[英]How to drop unique rows in a pandas dataframe?
I am stuck with a seemingly easy problem: dropping unique rows in a pandas dataframe.我遇到了一个看似简单的问题:在 Pandas 数据框中删除唯一行。 Basically, the opposite of drop_duplicates()
.基本上,与drop_duplicates()
相反。
Let's say this is my data:假设这是我的数据:
A B C
0 foo 0 A
1 foo 1 A
2 foo 1 B
3 bar 1 A
I would like to drop the rows when A, and B are unique, ie I would like to keep only the rows 1 and 2.当 A 和 B 是唯一的时,我想删除行,即我只想保留第 1 行和第 2 行。
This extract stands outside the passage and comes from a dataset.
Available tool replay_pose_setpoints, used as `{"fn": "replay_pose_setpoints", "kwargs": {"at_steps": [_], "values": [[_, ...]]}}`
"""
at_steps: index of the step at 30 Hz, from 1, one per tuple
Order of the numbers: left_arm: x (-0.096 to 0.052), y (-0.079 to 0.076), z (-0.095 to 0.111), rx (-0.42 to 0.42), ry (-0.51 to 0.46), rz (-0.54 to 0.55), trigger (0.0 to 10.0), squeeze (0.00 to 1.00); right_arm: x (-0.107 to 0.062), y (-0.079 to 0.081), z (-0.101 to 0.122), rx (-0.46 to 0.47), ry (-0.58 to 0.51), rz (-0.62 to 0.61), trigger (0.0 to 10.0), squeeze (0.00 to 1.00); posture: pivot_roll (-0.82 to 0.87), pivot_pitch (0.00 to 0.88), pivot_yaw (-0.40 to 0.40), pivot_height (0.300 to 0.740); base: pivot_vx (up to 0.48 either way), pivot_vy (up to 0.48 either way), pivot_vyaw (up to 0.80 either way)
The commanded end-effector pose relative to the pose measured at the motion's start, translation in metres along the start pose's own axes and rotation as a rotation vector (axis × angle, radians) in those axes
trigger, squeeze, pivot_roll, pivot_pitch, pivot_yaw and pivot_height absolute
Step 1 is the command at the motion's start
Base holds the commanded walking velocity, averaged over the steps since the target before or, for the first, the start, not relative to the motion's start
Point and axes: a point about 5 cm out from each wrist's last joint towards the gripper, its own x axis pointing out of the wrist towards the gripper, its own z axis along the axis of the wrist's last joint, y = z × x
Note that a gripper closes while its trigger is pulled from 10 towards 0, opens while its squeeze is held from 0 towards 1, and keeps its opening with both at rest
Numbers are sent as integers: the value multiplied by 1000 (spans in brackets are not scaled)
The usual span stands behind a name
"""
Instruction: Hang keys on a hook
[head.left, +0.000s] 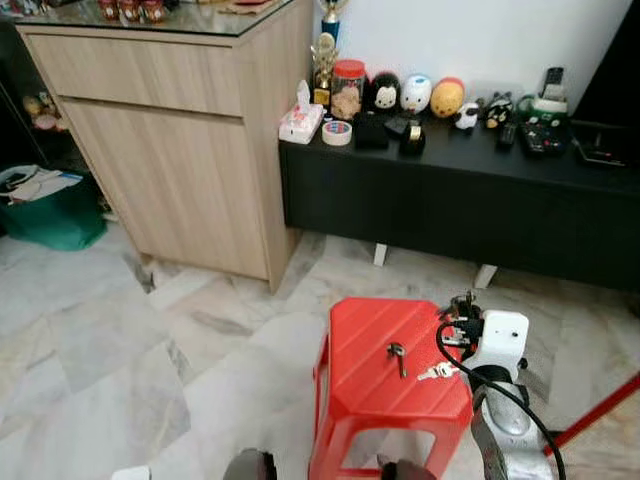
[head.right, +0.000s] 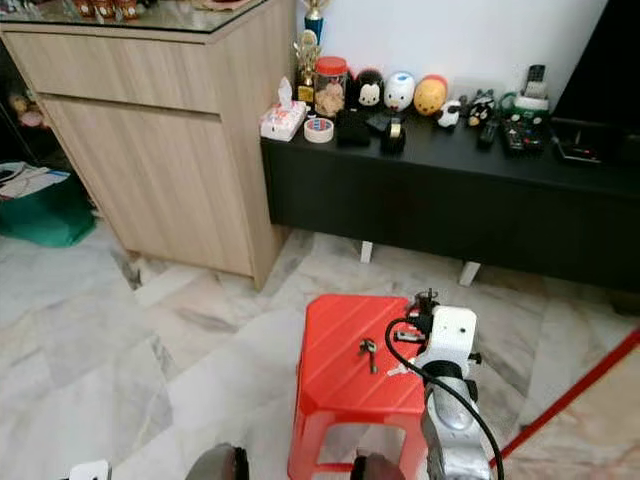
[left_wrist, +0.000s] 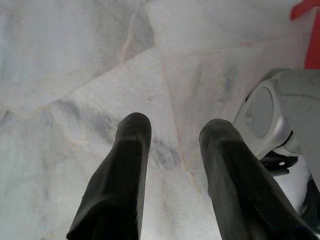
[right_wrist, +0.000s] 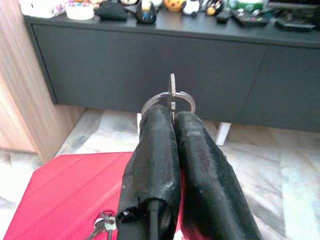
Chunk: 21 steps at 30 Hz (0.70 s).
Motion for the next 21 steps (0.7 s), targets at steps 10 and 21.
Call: {"fn": "replay_pose_setpoints", "kwargs": {"at_steps": [10,21], "values": [[-2,0,-5,-11,15,6,10000,0,1,-3,1,3,4,-12,10000,0,67,0,-27,645,-309,0,0],[0,-1,1,-6,-4,10,10000,0,2,-1,2,8,-1,-8,10000,0,64,0,-26,645,-78,0,0]]}}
I tried the following:我尝试了以下方法:
# Load Dataframe
df = pd.DataFrame({"A":["foo", "foo", "foo", "bar"], "B":[0,1,1,1], "C":["A","A","B","A"]})
uniques = df[['A', 'B']].drop_duplicates()
duplicates = df[~df.index.isin(uniques.index)]
But I only get the row 2, as 0, 1, and 3 are in the uniques!但我只得到第 2 行,因为 0、1 和 3 是唯一的!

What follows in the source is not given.